Vitamin D is in the headlines frequently these days. Research over the last few decades has uncovered the critical role this vitamin plays in the prevention and treatment of many illnesses. From autism to depression, osteoporosis to cancer, vitamin D has created more interest in the scientific world than any vitamin in recent history.
What is vitamin D?
Vitamin D, or cholecalciferol, is a fat soluble vitamin created in the skin as a result of sun exposure. Vitamin D has many functions throughout the body and acts in a more complicated way than other vitamins. Living in northern hemispheres, wearing clothing, sunscreen and sun avoidance greatly reduce the amount of vitamin D your body produces.
Can I get vitamin D in my diet?
Because cholecalciferol is a “vitamin”, many people wrongly assume they can get adequate amounts from their diet. Small amounts of vitamin D can be found in foods such as fortified cow’s milk and cereal, wild fish and some wild game. In response to a 30 minute sun exposure, a fair skinned person can produce 20,000IU of vitamin D. That is equivalent to 200 glasses of milk (8oz) or 50 standard vitamin D supplements (400IU) (Hollis, 2005).
What diseases are caused by a vitamin D deficiency?
In the past, vitamin D deficiency diseases were thought to be limited to rickets and osteomalacia. We now know that vitamin D deficiency plays a role in preventing and possibly treating cancer, osteoporosis, autism, asthma, multiple sclerosis, influenza, inflammatory bowel disease, rheumatoid arthritis, periodontal disease, macular degeneration, depression and chronic pain (Cannell & Hollis, 2008).
How important is it for me to take vitamin D?

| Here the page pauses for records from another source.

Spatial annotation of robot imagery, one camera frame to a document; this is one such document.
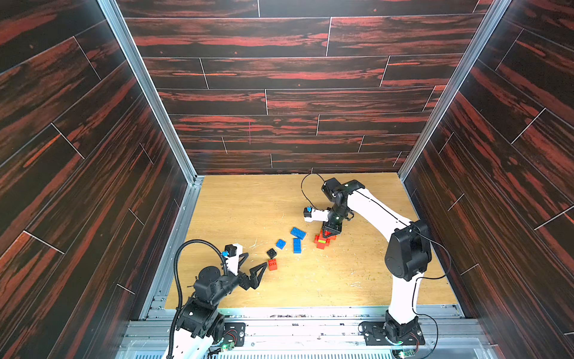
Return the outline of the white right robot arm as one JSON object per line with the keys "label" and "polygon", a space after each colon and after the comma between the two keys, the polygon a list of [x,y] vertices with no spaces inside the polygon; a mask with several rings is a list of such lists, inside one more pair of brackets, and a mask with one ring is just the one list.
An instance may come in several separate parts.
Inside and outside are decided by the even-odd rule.
{"label": "white right robot arm", "polygon": [[387,240],[384,263],[393,276],[387,321],[399,328],[413,325],[417,318],[418,280],[432,261],[427,225],[398,214],[356,180],[340,183],[330,178],[321,191],[332,203],[321,217],[324,235],[338,236],[342,233],[343,221],[358,214]]}

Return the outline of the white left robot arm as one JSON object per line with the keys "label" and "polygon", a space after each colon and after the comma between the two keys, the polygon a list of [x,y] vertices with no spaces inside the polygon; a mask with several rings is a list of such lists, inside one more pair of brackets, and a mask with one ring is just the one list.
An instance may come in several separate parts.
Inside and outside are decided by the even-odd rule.
{"label": "white left robot arm", "polygon": [[163,357],[204,358],[210,348],[221,345],[226,338],[237,340],[239,335],[225,330],[224,316],[218,306],[237,287],[257,289],[267,268],[267,263],[262,263],[248,274],[238,271],[227,275],[215,266],[202,269],[194,283],[193,295],[176,310]]}

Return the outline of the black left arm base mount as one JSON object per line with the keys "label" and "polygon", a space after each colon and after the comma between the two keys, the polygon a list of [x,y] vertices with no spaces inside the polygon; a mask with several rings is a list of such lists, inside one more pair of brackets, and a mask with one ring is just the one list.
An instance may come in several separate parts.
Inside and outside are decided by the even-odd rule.
{"label": "black left arm base mount", "polygon": [[245,323],[224,323],[215,346],[222,347],[225,350],[231,350],[245,345],[246,324]]}

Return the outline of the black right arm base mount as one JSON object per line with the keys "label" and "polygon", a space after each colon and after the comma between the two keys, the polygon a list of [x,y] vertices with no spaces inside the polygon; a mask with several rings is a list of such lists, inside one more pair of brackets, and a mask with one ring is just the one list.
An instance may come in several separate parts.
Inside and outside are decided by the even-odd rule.
{"label": "black right arm base mount", "polygon": [[421,346],[425,344],[418,316],[407,323],[399,323],[387,311],[384,321],[364,321],[358,325],[358,329],[368,346]]}

A recent meta-analysis (a study that reviews other studies) determined that vitamin D appears to decrease all cause mortality (Gandini, 2007). This means that vitamin D can play a role in preventing many diseases causing premature death. Specifically it was found that maintaining a certain blood level of vitamin D decrease the rate of internal cancers by 60% (Lappe et al., 2007). The most exciting news is that supplementing with vitamin D appears to be safe and relatively inexpensive.
How do I know if I am vitamin D deficient?

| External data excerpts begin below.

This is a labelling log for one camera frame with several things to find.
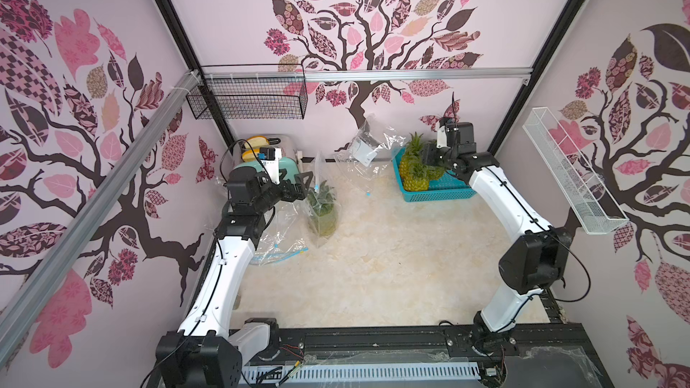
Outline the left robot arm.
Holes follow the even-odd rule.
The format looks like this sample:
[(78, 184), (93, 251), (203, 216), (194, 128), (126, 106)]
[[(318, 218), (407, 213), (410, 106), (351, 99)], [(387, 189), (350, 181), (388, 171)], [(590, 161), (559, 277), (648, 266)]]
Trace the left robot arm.
[(142, 384), (161, 387), (237, 387), (253, 359), (274, 359), (280, 328), (273, 318), (250, 318), (232, 331), (235, 300), (277, 205), (307, 198), (314, 176), (281, 167), (274, 145), (244, 146), (255, 164), (241, 163), (226, 178), (227, 202), (212, 239), (201, 286), (180, 327), (156, 346), (156, 364)]

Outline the zip bag with blue seal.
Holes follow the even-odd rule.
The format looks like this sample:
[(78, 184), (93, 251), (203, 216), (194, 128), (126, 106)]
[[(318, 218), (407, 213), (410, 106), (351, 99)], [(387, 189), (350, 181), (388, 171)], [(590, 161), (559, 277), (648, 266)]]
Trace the zip bag with blue seal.
[(283, 262), (307, 250), (304, 219), (298, 207), (292, 203), (280, 202), (250, 264), (263, 266)]

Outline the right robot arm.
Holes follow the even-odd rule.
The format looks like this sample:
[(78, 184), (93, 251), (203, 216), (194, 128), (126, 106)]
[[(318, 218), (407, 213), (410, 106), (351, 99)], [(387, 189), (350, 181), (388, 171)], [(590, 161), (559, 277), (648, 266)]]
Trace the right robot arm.
[(502, 284), (476, 314), (471, 334), (475, 348), (503, 341), (526, 305), (563, 279), (572, 255), (572, 235), (564, 227), (552, 226), (528, 204), (494, 155), (477, 150), (473, 124), (457, 120), (455, 113), (438, 121), (437, 140), (423, 147), (422, 161), (469, 186), (512, 240), (499, 260)]

I recommend that most people have their vitamin D levels checked in their blood both in summer and in winter. This is something that can be done through your naturopath or your family doctor. It is important that you have your levels of 25-hydroxy vitamin D ( 25(OH)D ) checked and NOT 1,25 dihydroxy vitamin D ( 1,25(OH)2 D ). Ideal blood (serum) levels of vitamin D are a topic of hot debate. It would appear that the minimum blood level should be 30ng/mL and higher levels are arguably important in those with existing or high risk of disease (Cannell & Hollis, 2008).
How much vitamin D should I take?
This depends on many factors including weight, skin color, pharmacological drug use, disease status and age. Once blood levels are obtained, the dosage can be individualized. However, the average adult may consider 1000 to 2000 IU per day a safe dosage. Children and pregnant women can also take vitamin D. Dosages for children should be determined by a health care professional.